Data items:
+++
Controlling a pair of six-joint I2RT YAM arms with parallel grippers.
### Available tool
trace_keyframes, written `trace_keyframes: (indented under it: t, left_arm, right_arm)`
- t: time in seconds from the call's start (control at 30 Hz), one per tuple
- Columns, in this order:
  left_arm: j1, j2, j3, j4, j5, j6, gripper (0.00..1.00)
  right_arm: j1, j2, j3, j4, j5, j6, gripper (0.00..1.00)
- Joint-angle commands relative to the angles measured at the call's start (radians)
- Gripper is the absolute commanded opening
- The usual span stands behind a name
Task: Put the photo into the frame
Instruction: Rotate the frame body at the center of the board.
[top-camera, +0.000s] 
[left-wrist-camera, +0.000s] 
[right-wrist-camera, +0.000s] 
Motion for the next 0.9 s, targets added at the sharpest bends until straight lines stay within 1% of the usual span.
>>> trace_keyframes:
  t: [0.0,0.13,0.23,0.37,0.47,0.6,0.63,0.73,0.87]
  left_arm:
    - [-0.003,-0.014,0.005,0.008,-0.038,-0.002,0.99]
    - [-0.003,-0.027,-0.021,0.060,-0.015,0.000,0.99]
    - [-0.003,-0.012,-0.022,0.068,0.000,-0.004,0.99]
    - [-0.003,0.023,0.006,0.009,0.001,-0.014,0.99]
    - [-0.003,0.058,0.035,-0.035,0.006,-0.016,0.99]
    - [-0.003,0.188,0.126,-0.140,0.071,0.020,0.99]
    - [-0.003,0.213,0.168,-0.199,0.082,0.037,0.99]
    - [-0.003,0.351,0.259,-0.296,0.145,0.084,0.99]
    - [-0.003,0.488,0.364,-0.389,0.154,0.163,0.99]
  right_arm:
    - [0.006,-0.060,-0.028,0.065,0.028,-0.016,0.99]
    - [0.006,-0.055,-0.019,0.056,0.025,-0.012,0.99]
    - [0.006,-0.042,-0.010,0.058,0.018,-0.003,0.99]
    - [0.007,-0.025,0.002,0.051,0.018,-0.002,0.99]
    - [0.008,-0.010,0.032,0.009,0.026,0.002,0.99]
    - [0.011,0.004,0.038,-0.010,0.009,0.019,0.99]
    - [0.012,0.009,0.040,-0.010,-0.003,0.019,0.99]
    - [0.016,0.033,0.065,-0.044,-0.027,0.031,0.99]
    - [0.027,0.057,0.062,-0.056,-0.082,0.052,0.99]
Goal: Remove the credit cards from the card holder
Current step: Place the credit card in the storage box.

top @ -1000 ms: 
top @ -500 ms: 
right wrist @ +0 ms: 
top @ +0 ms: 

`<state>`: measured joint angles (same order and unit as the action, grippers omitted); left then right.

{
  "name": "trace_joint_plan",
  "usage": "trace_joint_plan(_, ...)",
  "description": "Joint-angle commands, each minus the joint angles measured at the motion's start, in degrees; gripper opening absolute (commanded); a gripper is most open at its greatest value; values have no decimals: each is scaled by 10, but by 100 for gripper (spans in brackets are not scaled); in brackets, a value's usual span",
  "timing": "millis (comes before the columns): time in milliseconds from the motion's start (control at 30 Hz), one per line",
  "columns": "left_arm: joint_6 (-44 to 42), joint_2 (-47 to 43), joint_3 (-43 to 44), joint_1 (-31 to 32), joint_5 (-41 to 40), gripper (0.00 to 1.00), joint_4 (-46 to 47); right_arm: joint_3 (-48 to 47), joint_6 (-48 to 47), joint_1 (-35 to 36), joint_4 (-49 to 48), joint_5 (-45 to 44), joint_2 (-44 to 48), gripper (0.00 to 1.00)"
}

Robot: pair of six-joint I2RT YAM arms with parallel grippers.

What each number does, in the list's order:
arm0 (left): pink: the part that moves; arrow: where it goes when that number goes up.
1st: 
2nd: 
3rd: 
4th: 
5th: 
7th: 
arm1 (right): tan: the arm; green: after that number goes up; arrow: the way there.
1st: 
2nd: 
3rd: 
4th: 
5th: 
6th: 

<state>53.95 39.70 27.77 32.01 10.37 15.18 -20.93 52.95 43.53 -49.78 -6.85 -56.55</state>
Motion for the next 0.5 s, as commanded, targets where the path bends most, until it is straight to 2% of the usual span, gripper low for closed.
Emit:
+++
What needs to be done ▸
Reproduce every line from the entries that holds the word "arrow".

Answer to this task ▸
arm0 (left): pink: the part that moves; arrow: where it goes when that number goes up.
arm1 (right): tan: the arm; green: after that number goes up; arrow: the way there.

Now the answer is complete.